Ever wonder which ResNet model you should use? The numbers refer to the number of layers.
The 34 in resnet34 refers to the number of layers in this variant of the architecture (other options are 18, 50, 101, and 152). Models using architectures with more layers take longer to train, and are more prone to overfitting (i.e. you can’t train them for as many epochs before the accuracy on the validation set starts getting worse). On the other hand, when using more data, they can be quite a bit more accurate.
Overfitting is the biggest challenge in ML.
Overfitting is the single most important and challenging issue when training for all machine learning practitioners, and all algorithms.
Pretrained models are important, even if they don’t get recognition.
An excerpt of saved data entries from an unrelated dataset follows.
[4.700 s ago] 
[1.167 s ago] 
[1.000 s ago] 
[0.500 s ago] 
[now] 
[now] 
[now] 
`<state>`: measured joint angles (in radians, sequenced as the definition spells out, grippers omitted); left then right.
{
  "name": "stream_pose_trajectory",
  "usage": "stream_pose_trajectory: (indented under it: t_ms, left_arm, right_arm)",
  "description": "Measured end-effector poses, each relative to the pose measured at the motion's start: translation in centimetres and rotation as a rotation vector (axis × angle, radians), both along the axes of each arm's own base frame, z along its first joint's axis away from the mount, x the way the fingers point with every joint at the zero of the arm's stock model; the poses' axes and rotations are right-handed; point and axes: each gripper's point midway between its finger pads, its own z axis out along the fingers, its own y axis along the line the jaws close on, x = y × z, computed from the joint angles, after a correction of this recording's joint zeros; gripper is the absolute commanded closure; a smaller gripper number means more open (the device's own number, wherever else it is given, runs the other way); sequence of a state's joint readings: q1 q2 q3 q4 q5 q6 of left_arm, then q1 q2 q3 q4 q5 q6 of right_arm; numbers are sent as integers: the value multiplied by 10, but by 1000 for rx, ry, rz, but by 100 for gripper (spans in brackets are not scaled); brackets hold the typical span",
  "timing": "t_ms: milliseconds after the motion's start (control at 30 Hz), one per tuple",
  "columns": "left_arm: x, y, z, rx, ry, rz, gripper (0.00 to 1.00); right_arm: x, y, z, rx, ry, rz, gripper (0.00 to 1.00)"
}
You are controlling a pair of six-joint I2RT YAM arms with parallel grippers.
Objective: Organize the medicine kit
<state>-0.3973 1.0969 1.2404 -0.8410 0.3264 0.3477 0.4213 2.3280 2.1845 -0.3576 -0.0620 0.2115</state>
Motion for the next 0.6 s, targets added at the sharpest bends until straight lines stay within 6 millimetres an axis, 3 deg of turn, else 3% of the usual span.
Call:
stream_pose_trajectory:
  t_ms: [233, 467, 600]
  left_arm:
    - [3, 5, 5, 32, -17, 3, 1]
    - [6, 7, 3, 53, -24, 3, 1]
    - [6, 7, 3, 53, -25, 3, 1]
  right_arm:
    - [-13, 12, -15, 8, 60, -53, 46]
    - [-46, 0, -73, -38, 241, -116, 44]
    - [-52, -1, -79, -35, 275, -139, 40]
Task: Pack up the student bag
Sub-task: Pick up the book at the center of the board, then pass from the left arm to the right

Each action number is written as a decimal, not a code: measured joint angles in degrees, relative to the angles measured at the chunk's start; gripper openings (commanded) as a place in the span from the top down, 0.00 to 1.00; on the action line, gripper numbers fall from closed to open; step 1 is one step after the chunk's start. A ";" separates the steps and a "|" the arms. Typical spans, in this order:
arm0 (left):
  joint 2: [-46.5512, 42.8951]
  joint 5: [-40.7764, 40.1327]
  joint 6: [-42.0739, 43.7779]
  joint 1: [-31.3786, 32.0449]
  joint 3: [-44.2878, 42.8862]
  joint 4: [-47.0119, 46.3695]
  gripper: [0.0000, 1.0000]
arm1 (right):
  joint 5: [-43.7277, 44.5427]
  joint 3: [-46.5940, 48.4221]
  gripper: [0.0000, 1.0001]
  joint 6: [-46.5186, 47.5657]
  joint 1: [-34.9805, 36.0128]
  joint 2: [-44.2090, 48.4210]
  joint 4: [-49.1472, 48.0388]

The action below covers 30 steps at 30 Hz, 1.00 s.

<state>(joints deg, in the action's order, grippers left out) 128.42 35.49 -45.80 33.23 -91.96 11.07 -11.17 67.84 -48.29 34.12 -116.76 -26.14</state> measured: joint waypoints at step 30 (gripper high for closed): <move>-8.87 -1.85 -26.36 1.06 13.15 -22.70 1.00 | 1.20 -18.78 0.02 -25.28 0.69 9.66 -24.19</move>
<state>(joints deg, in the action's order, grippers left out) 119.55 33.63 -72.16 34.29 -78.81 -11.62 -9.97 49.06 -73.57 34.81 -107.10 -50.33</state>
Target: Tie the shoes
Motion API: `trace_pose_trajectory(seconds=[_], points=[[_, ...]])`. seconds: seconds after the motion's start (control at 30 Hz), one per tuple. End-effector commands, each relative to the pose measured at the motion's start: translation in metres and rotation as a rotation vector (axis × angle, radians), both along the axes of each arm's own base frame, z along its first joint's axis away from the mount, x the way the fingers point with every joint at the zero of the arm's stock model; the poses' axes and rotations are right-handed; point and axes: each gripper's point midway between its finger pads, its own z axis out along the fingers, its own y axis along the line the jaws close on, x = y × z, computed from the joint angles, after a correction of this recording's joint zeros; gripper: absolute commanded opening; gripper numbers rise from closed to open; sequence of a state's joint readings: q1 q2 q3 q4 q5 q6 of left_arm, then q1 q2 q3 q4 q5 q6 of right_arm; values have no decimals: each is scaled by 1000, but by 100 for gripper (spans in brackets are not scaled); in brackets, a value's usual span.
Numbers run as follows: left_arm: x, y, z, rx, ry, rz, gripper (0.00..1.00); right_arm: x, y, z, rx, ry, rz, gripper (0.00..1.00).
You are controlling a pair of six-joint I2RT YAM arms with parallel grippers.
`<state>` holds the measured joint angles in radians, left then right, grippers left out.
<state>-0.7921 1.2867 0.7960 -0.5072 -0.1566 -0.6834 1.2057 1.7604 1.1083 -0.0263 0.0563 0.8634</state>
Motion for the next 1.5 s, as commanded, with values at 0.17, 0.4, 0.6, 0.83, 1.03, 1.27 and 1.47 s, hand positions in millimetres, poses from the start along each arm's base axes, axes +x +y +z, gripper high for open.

If you leverage one, you can very quickly end up with state-of-the-art results. This hit home because I have been reading academic papers and have not seen it emphasized much.
Using pretrained models is the most important method we have to allow us to train more accurate models, more quickly, with less data, and less time and money. You might think that would mean that using pretrained models would be the most studied area in academic deep learning… but you’d be very, very wrong! The importance of pretrained models is generally not recognized or discussed in most courses, books, or software library features, and is rarely considered in academic papers. As we write this at the start of 2020, things are just starting to change, but it’s likely to take a while. So be careful: most people you speak to will probably greatly underestimate what you can do in deep learning with few resources, because they probably won’t deeply understand how to use pretrained models.
Is transfer learning an area of opportunity?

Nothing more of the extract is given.